Cyber Security Awareness Month: The Problem with Passwords
Passwords are a fixture of our modern digital world that cause no end of frustration and angst. I am sure this scenario is a familiar one:
‘Incorrect password, please try again’
‘Please enter a new password’
<input incorrect password (because, hey, it wasn’t the right one anyway)>
‘The password you have entered has already been used, please try again’
Passwords can be traced back to ancient times, both in history and literature.
- Biblical times—In the 12th chapter of the biblical Book of Judges, during the chaos of battle between the tribes of Gilead and Ephraim, Gileadite soldiers used the word “shibboleth” to detect their enemies, knowing that the Ephraimites pronounced it slightly differently in their dialect.
- Literary history—The classic tale “Ali Baba and the Forty Thieves,” was invented in the 18th century by the French Orientalist Antoine Galland. The invocation “Open, Sesame!” used in the tale to open a magically sealed cave enjoys broad currency as a catchphrase today.
Passwords are now an essential component in the modern security landscape.
- The 1st digital password—In 1961, MIT computer science professor Fernando Corbato created the first digital password as a project problem-solver. When he built a giant time-sharing computer, several users needed their own private access to the terminals. His solution? Give each user their own password.
- Web 2.0 password overload—Today, there are passwords for almost everything. Each person has about 100 of them, and they’re often shared between family, friends, and coworkers. (Netflix, anyone?) Trying to remember all these details on a daily basis has led to major password fatigue.

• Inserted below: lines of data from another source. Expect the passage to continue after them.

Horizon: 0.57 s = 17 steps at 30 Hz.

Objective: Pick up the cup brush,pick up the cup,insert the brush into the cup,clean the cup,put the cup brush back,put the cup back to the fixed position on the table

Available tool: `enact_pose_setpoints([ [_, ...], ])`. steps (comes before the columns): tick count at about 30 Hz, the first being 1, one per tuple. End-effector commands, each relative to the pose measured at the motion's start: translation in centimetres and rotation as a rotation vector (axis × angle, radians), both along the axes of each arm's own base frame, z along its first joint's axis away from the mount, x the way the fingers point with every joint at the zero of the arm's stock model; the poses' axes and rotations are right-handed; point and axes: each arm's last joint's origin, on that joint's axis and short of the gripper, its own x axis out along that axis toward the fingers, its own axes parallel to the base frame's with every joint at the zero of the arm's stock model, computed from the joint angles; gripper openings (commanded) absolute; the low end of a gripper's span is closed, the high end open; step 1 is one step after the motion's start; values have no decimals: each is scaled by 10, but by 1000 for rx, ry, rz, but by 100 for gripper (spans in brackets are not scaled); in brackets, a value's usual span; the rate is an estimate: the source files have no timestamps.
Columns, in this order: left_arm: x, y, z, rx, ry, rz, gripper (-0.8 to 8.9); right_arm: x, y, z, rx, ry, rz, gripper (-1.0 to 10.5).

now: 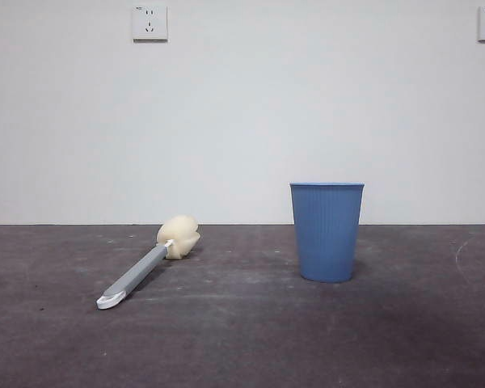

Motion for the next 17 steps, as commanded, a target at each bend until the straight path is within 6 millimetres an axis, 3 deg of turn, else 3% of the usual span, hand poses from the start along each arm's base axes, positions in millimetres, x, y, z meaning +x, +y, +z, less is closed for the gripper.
enact_pose_setpoints([
  [1,-3,-1,19,-24,40,-21,-6,2,2,20,14,10,49,-12],
  [10,-7,-6,73,33,224,-236,-7,13,5,83,-68,218,163,-11],
  [17,-9,-10,95,64,389,-390,-7,17,10,119,-140,423,379,-11],
])
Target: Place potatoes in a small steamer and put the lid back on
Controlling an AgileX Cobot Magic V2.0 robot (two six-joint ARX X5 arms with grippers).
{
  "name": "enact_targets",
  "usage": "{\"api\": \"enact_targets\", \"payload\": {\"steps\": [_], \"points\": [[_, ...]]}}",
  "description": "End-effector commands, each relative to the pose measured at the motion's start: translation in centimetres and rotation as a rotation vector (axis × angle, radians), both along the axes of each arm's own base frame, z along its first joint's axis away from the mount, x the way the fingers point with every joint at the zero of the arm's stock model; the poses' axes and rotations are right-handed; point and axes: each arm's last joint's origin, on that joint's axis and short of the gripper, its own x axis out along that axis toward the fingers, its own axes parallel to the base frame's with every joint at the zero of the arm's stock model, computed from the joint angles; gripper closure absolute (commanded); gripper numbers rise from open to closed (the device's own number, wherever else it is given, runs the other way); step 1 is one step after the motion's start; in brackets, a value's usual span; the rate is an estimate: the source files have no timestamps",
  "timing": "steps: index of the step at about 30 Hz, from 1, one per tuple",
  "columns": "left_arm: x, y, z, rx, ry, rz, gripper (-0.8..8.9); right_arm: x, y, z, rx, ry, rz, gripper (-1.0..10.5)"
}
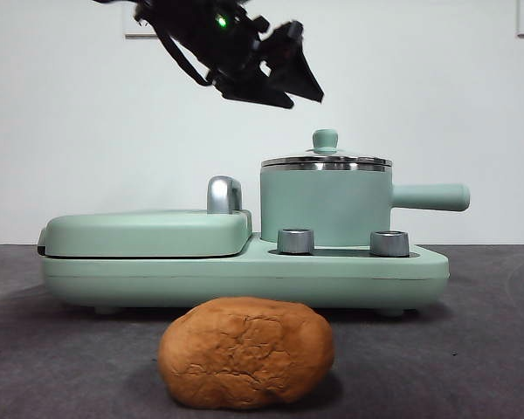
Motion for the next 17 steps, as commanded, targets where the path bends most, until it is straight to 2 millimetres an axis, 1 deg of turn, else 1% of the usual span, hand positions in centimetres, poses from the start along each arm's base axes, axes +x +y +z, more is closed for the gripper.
{"api": "enact_targets", "payload": {"steps": [1, 8, 17], "points": [[0.8, -1.4, -0.2, -0.012, -0.004, -0.016, 5.02, 0.0, 0.1, 0.6, 0.018, -0.015, -0.003, 7.0], [1.6, -3.1, -1.3, -0.012, 0.009, -0.056, 5.02, 0.0, 0.1, 0.6, 0.018, -0.015, -0.003, 7.0], [2.4, -3.8, -3.2, 0.001, 0.030, -0.060, 5.02, 0.0, 0.1, 0.6, 0.018, -0.015, -0.004, 7.0]]}}
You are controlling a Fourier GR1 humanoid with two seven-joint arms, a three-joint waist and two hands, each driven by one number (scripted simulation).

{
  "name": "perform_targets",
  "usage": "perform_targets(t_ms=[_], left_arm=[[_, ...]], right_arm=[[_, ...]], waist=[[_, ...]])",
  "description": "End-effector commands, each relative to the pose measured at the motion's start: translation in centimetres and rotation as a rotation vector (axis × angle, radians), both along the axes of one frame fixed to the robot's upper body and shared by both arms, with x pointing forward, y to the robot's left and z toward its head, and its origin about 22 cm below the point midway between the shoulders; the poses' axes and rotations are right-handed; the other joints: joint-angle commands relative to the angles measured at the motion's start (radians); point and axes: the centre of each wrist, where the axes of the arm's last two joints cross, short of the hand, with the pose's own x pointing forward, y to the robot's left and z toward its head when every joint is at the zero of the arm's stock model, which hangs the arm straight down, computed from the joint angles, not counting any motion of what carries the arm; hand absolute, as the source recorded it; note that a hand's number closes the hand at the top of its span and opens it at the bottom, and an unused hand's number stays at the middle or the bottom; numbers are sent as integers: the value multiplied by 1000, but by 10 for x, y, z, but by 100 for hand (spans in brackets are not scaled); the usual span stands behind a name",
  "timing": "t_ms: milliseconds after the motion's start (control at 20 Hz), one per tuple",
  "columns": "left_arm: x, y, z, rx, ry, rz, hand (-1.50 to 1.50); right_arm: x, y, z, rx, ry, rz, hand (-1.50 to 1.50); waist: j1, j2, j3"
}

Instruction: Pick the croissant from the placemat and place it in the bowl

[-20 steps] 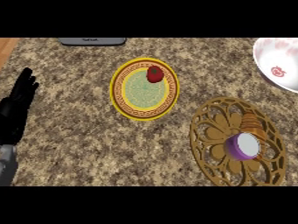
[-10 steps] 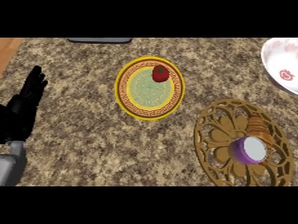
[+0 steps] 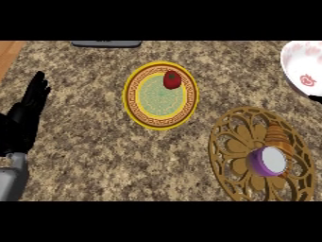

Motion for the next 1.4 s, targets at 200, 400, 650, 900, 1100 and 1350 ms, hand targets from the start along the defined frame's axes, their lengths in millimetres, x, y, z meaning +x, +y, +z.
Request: perform_targets(t_ms=[200, 400, 650, 900, 1100, 1350], left_arm=[[-14, 5, -9, -6, 16, 7, 0], [-10, 4, 14, -19, -2, 13, 0], [-8, -5, 0, -12, 9, 22, 0], [-19, 10, -3, -2, 1, 38, 0], [-6, 32, 10, -17, 12, 37, 0], [-10, 23, -8, -7, 26, 28, 0]], right_arm=[[27, 18, -23, -93, 136, 50, -150], [19, 26, -37, -159, 17, 57, -150], [20, 45, -53, -160, -37, 59, -150], [16, 32, -74, -118, 47, 57, -150], [1, 35, -89, -133, 60, 58, -150], [-4, 22, -114, -136, 64, 45, -150]], waist=[[-15, -4, 0], [-22, -6, 1], [-23, -6, 0], [-24, -6, 0], [-29, -6, 0], [-28, -5, 0]])
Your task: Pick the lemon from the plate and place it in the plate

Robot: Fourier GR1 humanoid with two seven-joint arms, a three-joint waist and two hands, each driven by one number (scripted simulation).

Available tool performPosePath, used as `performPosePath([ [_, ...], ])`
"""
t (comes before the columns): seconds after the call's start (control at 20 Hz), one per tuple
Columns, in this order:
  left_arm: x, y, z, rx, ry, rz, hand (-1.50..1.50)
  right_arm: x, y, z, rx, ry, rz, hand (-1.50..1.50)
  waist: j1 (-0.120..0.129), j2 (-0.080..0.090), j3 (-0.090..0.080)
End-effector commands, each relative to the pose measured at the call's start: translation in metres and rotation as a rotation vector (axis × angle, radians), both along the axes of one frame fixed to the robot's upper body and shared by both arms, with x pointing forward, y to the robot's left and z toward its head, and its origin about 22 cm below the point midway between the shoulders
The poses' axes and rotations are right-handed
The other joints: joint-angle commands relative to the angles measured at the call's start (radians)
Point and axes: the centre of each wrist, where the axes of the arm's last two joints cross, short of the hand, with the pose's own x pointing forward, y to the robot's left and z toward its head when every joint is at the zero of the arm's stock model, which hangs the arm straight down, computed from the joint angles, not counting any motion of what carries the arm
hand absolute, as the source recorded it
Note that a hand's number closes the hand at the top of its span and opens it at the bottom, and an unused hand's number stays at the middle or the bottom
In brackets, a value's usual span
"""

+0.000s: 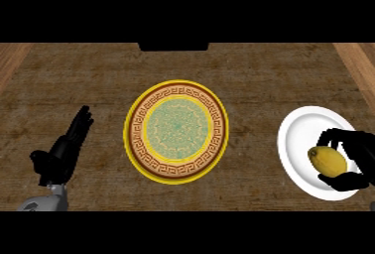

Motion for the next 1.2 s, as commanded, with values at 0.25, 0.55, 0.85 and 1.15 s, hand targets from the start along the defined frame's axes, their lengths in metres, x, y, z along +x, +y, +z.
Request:
performPosePath([
  [0.25,0.006,0.008,-0.001,-0.008,0.010,0.001,0.00,-0.014,0.035,0.072,0.141,-0.291,0.015,1.50,0.001,0.000,0.001],
  [0.55,-0.018,0.015,0.000,0.006,0.004,-0.005,0.00,-0.004,0.052,0.115,0.168,-0.329,0.056,1.50,0.016,0.001,0.002],
  [0.85,0.012,-0.001,-0.005,-0.006,0.012,-0.021,0.00,0.006,0.112,0.108,0.197,-0.337,0.110,1.50,0.012,0.003,0.002],
  [1.15,0.007,-0.002,-0.002,-0.011,-0.017,-0.024,0.00,0.032,0.187,0.123,0.183,-0.259,0.182,1.50,0.022,0.004,0.001],
])
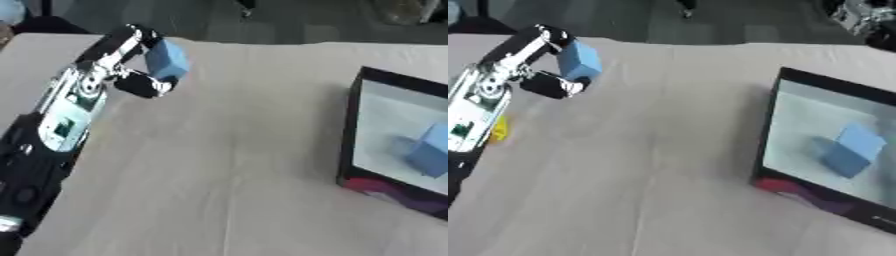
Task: Pick up the objects with one hand, pass them to the other hand, and then place them into the box on the other side of the table.
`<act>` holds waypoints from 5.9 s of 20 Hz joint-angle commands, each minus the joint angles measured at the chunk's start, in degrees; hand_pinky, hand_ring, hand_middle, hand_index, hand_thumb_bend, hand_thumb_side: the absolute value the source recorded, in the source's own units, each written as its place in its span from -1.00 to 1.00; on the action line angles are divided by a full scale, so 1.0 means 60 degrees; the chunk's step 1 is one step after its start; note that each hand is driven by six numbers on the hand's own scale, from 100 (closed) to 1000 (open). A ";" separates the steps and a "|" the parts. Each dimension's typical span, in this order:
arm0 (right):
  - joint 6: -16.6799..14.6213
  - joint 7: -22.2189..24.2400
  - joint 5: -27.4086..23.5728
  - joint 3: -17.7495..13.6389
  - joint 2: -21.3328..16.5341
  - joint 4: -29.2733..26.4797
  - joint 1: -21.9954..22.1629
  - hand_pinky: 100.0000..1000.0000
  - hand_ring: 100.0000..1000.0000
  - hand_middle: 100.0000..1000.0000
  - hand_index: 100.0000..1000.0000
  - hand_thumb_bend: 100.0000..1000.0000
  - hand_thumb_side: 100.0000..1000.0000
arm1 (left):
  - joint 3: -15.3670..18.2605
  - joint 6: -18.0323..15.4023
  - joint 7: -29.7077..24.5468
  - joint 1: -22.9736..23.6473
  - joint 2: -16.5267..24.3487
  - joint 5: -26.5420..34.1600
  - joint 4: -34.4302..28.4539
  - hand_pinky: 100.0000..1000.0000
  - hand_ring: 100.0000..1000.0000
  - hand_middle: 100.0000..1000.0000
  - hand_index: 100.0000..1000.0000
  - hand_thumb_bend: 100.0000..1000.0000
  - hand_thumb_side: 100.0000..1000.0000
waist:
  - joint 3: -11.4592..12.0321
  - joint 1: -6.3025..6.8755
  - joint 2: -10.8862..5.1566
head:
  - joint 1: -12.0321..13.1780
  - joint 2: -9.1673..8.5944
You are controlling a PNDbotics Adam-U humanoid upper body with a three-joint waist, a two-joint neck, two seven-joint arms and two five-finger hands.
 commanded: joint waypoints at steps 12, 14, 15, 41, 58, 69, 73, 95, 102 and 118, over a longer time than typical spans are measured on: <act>-0.0353 0.2201 0.2065 0.1128 0.0554 0.0022 -0.1137 0.95 1.00 0.95 0.88 -0.66 -0.19 | -0.0158 -0.1149 0.1973 0.0430 -0.0811 0.0158 -0.0309 0.49 0.50 0.09 -0.05 -1.00 -1.00 | 0.0050 -0.0201 -0.0323 | -0.0373 -0.0123; -0.0429 0.2408 0.2255 0.1243 0.0656 0.0156 -0.1240 0.95 1.00 0.96 0.89 -0.65 -0.18 | -0.0200 -0.1341 0.2165 0.0472 -0.0876 0.0349 -0.0270 0.49 0.50 0.08 -0.05 -1.00 -1.00 | 0.0064 -0.0206 -0.0319 | -0.0438 -0.0121; -0.0461 0.2487 0.2337 0.1301 0.0709 0.0226 -0.1300 0.95 1.00 0.96 0.89 -0.65 -0.18 | -0.0225 -0.1429 0.2221 0.0491 -0.0909 0.0432 -0.0264 0.49 0.50 0.08 -0.05 -1.00 -1.00 | 0.0071 -0.0208 -0.0317 | -0.0471 -0.0120; -0.1418 0.3383 0.4024 0.2528 0.1760 0.1656 -0.2530 0.91 1.00 0.88 0.84 -0.42 -0.43 | -0.0865 -0.2701 0.2072 0.0583 -0.1757 0.1352 -0.0470 0.43 0.47 0.03 -0.07 -1.00 -0.89 | 0.0252 -0.0295 -0.0277 | -0.0817 -0.0091; -0.1793 0.3348 0.4885 0.2995 0.2435 0.2651 -0.2889 0.88 1.00 0.81 0.79 -0.43 -0.44 | -0.1163 -0.3014 0.1936 0.0472 -0.2301 0.1065 -0.0566 0.43 0.47 0.03 -0.07 -1.00 -0.89 | 0.0427 -0.0337 -0.0217 | -0.1026 -0.0145; -0.2009 0.3126 0.5426 0.3134 0.2625 0.3138 -0.2901 0.86 1.00 0.62 0.63 -0.42 -0.49 | -0.1201 -0.3145 0.2103 0.0456 -0.2349 0.1114 -0.0618 0.42 0.47 0.03 -0.06 -1.00 -0.86 | 0.0539 -0.0384 -0.0185 | -0.1080 -0.0173; -0.2003 0.3026 0.5534 0.3147 0.2624 0.3189 -0.2895 0.85 1.00 0.52 0.56 -0.40 -0.52 | -0.1206 -0.3195 0.2183 0.0450 -0.2352 0.1193 -0.0610 0.42 0.47 0.02 -0.06 -1.00 -0.84 | 0.0544 -0.0372 -0.0184 | -0.1095 -0.0179; -0.1557 0.2443 0.4602 0.3156 0.2732 0.3447 -0.2846 0.83 0.89 0.12 0.39 -0.71 -0.62 | -0.1272 -0.3141 0.1972 0.0449 -0.2503 0.1176 -0.0377 0.42 0.47 0.02 -0.06 -1.00 -0.87 | 0.0560 -0.0363 -0.0081 | -0.1141 -0.0214; -0.1523 0.2492 0.4438 0.3141 0.2749 0.3508 -0.2816 0.81 0.80 -0.02 0.23 -1.00 -0.87 | -0.1284 -0.3149 0.2039 0.0458 -0.2496 0.1153 -0.0369 0.43 0.49 0.07 0.08 -1.00 -1.00 | 0.0576 -0.0362 -0.0057 | -0.1161 -0.0298; -0.1035 0.2458 0.3829 0.2966 0.2604 0.3358 -0.2806 0.80 0.78 -0.10 0.14 -1.00 -0.93 | -0.1235 -0.1954 0.2403 0.0521 -0.2424 -0.0048 -0.0204 0.57 0.62 0.32 0.63 0.17 0.11 | 0.0522 -0.0308 -0.0072 | -0.1187 -0.0216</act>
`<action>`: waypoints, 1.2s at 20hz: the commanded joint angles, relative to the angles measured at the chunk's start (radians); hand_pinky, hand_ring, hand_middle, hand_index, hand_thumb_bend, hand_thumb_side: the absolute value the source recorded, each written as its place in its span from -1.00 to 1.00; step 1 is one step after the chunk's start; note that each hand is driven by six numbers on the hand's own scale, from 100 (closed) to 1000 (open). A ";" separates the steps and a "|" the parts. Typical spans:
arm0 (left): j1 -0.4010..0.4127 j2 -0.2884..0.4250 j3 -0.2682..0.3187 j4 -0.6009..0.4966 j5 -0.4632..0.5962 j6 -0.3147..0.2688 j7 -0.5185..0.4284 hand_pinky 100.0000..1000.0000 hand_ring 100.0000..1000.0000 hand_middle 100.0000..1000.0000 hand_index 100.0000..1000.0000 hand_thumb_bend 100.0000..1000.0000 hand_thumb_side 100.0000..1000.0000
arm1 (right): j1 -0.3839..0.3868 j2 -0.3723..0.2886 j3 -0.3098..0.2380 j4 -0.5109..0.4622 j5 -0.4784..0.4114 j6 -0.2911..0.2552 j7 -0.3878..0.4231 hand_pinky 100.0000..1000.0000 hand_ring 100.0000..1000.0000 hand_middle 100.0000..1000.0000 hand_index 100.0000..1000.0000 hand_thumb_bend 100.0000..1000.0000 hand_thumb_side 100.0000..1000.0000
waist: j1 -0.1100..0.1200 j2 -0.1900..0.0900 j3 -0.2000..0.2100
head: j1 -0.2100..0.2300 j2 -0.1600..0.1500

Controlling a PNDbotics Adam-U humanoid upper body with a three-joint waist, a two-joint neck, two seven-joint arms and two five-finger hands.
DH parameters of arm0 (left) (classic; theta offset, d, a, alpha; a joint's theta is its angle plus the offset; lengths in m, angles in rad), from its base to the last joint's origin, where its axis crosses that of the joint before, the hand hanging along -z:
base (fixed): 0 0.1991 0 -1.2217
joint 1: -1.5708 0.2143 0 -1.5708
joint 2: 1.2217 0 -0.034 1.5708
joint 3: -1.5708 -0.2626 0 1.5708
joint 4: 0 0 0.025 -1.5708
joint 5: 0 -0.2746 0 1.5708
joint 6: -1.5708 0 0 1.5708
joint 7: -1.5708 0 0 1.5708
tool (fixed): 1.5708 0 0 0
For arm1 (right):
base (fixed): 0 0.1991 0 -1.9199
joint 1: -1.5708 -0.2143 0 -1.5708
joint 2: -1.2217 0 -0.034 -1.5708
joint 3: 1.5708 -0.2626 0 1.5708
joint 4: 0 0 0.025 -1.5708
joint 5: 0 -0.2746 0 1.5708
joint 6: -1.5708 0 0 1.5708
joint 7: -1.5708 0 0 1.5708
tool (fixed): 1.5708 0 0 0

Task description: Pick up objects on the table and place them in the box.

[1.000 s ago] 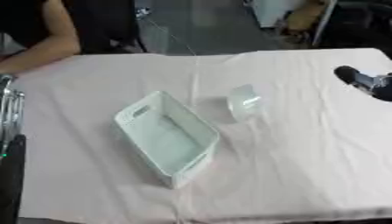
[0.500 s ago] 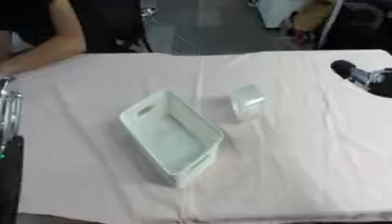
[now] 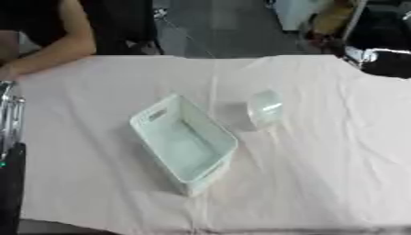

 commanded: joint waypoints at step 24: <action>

They’re also—let’s be honest—pretty terrible.
On a basic level, passwords are only effective if users deliberately inconvenience themselves. Users must make a positive choice to use strong, unique passwords in every service they use. They then have to regularly update their passwords and sign-up for advanced security features, like multi-factor authentication (MFA) or an external password manager.
We don’t live in an ideal world. People don’t have the time or headspace to practice perfect password hygiene. Some businesses screw up. Things happen.
Any system that only works in perfect circumstances is—I think we can all agree—pretty flawed. Sure, passwords once served a useful purpose, but it’s time to retire them in favor of a stronger, more protective alternative.
A growing consensus
This isn’t a fringe opinion. Rather, it’s a perspective shared by the vast majority of IT professionals. In 2020, a LastPass survey revealed 95% of IT professionals believe passwords pose a security risk to their organization. They highlighted several bad practices—from password reuse and weakness to a failure to change default credentials in off-the-shelf applications and appliances.
It’s not a particularly novel opinion, either. The computer password originated during the heady days of the time-sharing paradigm, where academics competed for access on large, refrigerator-sized mainframes. Users needed a secure place to store their files, data, and applications, so MIT Computer Science professor Fernando Corbato established a system where each user has a username and password.
Corbato’s idea for unique credentials stuck, and over the following decades, security industry professionals have sought to paper over the inherent flaws by introducing new technical measures and standards.
Businesses started hashing and salting their passwords—rendering them unreadable to anyone who managed to breach their databases. They used encryption to protect credentials as they traversed the open internet. Before the widespread deployment of SSL, a threat actor could connect to an unsecured Wi-Fi network and, using open-source tools like WireShark, capture network traffic and sift out the valuable credentials and session cookies.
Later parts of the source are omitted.